### What you should do
Pull every line that includes the word "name" out of the data below and copy it.

### Source material
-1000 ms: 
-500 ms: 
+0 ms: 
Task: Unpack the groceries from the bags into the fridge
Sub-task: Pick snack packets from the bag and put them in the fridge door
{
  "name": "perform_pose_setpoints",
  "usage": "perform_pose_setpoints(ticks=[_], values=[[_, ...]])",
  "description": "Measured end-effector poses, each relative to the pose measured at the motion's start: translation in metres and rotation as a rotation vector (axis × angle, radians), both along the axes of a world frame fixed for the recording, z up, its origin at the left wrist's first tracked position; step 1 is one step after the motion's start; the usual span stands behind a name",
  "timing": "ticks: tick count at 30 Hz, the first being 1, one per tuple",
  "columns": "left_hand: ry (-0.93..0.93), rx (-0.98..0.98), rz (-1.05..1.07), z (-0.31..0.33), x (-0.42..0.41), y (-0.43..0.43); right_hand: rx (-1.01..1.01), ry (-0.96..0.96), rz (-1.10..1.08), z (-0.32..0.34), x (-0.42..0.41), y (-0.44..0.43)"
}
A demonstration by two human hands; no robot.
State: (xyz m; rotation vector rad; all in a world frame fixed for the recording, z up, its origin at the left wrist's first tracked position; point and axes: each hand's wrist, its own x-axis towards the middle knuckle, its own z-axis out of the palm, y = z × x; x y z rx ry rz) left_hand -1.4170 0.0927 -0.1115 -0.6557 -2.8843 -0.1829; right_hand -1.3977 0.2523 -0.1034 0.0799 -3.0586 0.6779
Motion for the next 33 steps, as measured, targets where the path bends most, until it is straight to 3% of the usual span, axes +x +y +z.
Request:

### Task output
  "name": "perform_pose_setpoints",
  "description": "Measured end-effector poses, each relative to the pose measured at the motion's start: translation in metres and rotation as a rotation vector (axis × angle, radians), both along the axes of a world frame fixed for the recording, z up, its origin at the left wrist's first tracked position; step 1 is one step after the motion's start; the usual span stands behind a name",

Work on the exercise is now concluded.